Sunday, February 25, 2007

The problem with JUMBO SHRIMP

I went out to eat with a few friends the other night. We went to the local RED LOBSTER where I haven't eaten in ages. I am a big fan of shrimp so I got the Jumbo Shrimp appetizer. It came with 6 shrimp and because I'm a little piggy I added two more pieces (ended up an expensive appetizer). The very first shrimp I forked...plip...it slid off my fork and...plop...right in my cleavage. Everyone got a good laugh including myself...with a little red face. I managed to re-skewer the first shrimp (after removing it from my flesh canyon) and got it to my motuh successfully. Second shrimp...plip plop...lost it again right between the boobs. NO WAY I was thinking and scolding myself for looking like such a slob. Someone offered to get me a bib.

Anyway, with some finesse (and trying to hide my embarrassment), I was able to eat all the shrimp without further ado...until the last two shrimp...which ended up cradled in my cleavage, one at a time.

It's nice to have a shelf to catch food particles...but it sucks having to take a shower once home because you can't get food into the right place, ie, your mouth.

*sigh* Just another day in the life... :)
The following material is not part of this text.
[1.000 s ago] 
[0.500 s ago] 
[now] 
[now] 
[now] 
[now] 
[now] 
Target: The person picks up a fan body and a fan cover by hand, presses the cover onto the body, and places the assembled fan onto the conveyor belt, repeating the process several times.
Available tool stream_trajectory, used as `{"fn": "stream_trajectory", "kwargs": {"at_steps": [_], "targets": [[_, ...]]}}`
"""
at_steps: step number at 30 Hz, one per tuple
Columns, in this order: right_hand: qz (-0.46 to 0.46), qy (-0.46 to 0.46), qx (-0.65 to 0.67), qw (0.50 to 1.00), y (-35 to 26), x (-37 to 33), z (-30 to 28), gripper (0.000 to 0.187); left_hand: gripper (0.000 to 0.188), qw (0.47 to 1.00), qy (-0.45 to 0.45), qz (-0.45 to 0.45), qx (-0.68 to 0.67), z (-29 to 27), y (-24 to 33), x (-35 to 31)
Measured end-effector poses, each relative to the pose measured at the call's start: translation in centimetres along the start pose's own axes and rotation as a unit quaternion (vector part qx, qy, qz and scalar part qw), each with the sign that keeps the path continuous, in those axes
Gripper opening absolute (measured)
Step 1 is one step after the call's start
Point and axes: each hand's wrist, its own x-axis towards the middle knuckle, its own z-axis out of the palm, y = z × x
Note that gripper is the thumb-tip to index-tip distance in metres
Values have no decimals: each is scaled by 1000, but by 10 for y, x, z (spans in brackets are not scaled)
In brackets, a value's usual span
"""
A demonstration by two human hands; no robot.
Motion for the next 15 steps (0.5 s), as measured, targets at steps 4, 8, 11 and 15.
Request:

Saturday, February 17, 2007

Bumpers for elbows and the Gym

I went to a gym on a guest pass with a girl friend of mine. Got into what they called a BUMP-N-SLIDE class, like a aerobics class on steroids. Even with a bra, a tight t-shirt and a looser but still fairly snug tank tee over that, I was bouncing and behavin' all over. Though it held up, I am sure there are some stress fractures in the straps of my poor brassiere. We also spent some time hitting some of the weight machines. It is always kind of funny the looks I get on machines like the bench lift/press (whatever you call it) and the rowing machine. The place was pretty packed...obviously people are still holding to their new years resolution so far...and I actually took a few jabs to the boobs trying to either squeeze my way between people or simply getting off on the wrong side of the machine and catching a upper cut as the person next to me was lifting. UNGH! Sometimes its rough having so much frontage.

And I hope the fellas liked the display...my hi-beams burn bright when they get such a jostle of activity... :)

Thursday, February 08, 2007

I have fallen in love

A close friend of mine shared some photos from Mastasia.com, a site for enormously super-endowed women. Real or not, I instantly fell in love with the Mastasia model MINDY. I love Mindy. I want to be Mindy. I want to have Mindy's enormous breasts hanging off my little ribcage, pulling me off my feet, slapping like giant flesh cymbals when I walk, using two bars of soap up to wash them each time I take a shower, exploding out of every shirt, blouse, sweater and t-shirt, having two of the biggest pool floats, having them be engorged with milk and hosing down the whole city.

Mindy is me. I am Mindy. But you can call me Helia.